*** Material provided ***

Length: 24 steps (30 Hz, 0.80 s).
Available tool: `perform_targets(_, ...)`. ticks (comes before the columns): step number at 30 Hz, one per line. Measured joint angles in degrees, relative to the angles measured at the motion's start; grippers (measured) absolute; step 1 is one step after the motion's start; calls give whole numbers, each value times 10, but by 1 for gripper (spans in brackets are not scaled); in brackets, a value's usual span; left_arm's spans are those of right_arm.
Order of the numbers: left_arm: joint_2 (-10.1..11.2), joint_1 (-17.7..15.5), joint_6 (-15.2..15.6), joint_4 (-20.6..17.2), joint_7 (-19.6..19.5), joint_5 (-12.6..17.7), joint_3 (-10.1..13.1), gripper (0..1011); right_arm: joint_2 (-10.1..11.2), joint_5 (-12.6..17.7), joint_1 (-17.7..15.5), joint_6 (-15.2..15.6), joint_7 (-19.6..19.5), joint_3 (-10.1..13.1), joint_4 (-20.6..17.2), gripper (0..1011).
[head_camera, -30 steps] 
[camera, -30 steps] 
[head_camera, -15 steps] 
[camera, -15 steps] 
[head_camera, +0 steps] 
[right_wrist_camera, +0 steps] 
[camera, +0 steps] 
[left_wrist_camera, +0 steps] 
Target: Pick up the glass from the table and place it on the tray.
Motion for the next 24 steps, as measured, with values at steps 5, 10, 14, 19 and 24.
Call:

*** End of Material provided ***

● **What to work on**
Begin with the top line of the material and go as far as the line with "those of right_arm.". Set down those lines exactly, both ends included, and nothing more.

● **Result of the exercise**
Length: 24 steps (30 Hz, 0.80 s).
Available tool: `perform_targets(_, ...)`. ticks (comes before the columns): step number at 30 Hz, one per line. Measured joint angles in degrees, relative to the angles measured at the motion's start; grippers (measured) absolute; step 1 is one step after the motion's start; calls give whole numbers, each value times 10, but by 1 for gripper (spans in brackets are not scaled); in brackets, a value's usual span; left_arm's spans are those of right_arm.

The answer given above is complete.